Choosing the right reward and the best way to give it

Not everyone is motivated by money, particularly employees that are already earning a satisfactory salary or have a different career agenda.

Some individuals prefer recognition, peer encouragement, and small but meaningful gestures that show they are viewed as more than just a number. Sometimes, simply saying ‘thank you’ for going the extra mile can make a world of difference to morale and motivation!

Financial rewards become absorbed into your employees' personal monthly spend and run the risk of going unnoticed or becoming expected after a while.
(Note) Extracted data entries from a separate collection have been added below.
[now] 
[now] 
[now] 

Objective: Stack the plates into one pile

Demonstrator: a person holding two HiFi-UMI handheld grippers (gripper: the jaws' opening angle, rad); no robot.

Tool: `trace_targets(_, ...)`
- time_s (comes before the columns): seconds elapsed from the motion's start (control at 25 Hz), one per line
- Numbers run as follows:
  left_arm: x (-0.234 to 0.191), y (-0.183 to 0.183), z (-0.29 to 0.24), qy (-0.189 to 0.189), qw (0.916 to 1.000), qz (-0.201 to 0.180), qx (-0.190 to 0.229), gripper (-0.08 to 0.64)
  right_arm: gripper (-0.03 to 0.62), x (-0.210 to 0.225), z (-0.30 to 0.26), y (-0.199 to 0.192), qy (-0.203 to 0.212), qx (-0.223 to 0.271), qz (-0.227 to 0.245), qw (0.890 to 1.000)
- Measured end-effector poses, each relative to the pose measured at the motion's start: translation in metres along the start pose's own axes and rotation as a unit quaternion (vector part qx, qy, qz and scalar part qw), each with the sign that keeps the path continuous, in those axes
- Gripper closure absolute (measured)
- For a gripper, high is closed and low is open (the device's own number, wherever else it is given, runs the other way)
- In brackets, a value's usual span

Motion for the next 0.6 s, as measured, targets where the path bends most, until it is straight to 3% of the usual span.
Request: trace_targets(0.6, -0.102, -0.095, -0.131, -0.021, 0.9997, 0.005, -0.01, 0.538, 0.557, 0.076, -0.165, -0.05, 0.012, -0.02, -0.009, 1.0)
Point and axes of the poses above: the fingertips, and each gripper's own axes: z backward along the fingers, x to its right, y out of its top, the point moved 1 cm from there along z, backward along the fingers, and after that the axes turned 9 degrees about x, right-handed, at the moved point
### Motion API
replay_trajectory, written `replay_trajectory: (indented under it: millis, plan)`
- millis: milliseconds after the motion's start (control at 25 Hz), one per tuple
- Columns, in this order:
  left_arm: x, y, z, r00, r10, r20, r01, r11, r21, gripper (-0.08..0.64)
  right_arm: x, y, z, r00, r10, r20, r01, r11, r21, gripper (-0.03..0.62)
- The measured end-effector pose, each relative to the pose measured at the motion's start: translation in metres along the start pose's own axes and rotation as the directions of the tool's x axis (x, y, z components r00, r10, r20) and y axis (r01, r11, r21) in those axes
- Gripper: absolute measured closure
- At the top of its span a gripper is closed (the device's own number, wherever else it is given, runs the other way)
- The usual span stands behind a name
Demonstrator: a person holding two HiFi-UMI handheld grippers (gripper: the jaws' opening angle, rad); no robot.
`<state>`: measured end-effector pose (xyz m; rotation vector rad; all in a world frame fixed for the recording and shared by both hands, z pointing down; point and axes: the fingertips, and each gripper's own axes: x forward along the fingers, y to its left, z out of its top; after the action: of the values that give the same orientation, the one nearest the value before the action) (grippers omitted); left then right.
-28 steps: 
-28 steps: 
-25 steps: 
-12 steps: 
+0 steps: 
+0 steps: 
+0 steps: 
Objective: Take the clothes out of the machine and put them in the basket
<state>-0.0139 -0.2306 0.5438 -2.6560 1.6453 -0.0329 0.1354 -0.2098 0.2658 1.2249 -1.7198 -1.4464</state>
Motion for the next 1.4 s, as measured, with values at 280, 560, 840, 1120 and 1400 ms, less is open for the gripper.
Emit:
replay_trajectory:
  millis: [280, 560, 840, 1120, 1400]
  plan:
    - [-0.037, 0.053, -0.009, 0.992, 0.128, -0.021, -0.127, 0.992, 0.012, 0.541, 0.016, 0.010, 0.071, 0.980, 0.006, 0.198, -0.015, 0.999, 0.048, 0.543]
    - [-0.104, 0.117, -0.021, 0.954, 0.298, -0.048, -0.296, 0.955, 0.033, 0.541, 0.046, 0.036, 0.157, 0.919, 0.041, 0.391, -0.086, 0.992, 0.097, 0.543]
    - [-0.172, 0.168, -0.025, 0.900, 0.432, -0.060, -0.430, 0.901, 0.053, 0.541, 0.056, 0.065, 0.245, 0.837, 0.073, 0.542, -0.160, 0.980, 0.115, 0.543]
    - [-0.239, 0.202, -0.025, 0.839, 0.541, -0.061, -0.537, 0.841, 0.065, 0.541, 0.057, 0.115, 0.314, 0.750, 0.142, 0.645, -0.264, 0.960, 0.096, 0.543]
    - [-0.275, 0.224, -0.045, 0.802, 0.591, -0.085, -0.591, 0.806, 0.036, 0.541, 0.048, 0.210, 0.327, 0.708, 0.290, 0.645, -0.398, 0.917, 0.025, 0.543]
This kind of reward can also be divisive in encouraging unhealthy competition amongst team members, that’s why it’s important to understand what your employees will respond to best.

Non-monetary rewards are multifaceted in that they can serve as a reminder of your employee’s achievement and help them to feel distinguished.

You could introduce a tiered programme where the incentives vary in value the more that an employee contributes; this helps to keep things attainable while also recognising the most invested employees – this performance-based structure is particularly useful for sales departments.

Ad hoc bonuses are usually more randomised and are given to employees as a show of gratitude for their efforts or when they have achieved outstanding results. As an employer, you can use your discretion as to what will be a sufficient reward in this situation, taking into account what the particular individual would benefit from most.

Discover how we helped Volvo in our case study - click here to read

Agree on a measurable target and track performance

For your incentive program to bring in the best results, it has to be measurable.

Being vague or ambiguous about the goal posts will not only discourage your employees, but it will thoroughly discredit your efforts and break the trust between you and your staff members.

It’s necessary for there to be a clear connection between the target and the incentive. Your employees must understand why you are requesting them to display a specific behaviour, how this will improve your business’ performance, and, ultimately, what is in it for them.

If your incentive scheme is established to solve a particular problem, make sure you communicate that to your employees. Individualise your programme so that each team or employee can see their contribution to the progress you are making and gain a sense of achievement.

Whether you use specialised software or a recognition platform to track performance, feedback from customers or reports from management, the results need to be obtained in a fair, factual manner that does not alienate anyone on the team.

When everyone has a good concept of where they stand, where the target is and how long they have to achieve their goal, it becomes easier to reward people’s accomplishments and creates transparency which rolls into a positive feedback loop between management and staff.

Spread the Word!

It might be a good idea to create a focus group with the representatives of the team or group of employees you are targeting. Generate ideas about what incentives will stimulate motivation and formulate the rules and time scale within which the goals should be achieved.

Once you have formulated the programme, create targeted messaging that captures the attention of your employees and gives them a 360° view of the plan.

Essential information to include on promotional material:

  • The benefits of the incentive for the employee
  • The goals and objectives the employee must reach
  • The key behaviours you are trying to inspire amongst team members
  • The tools and resources that the employee must use to perform the tasks
  • How progress will be measured
  • The due date that the tasks must be completed by
  • How and when the reward can be claimed
  • A simple explanation of all financial information relating to the reward

Above all, your incentive plan will say a lot about who you are as a business. How you reward your employees conveys your company’s values and mission, not only to your employees but also to prospective new talent.

The structure of your incentive program will be unique and customised to your business needs, so it’s important to know your target audience, have a dedicated budget, an allocated time frame and clearly signposted goals.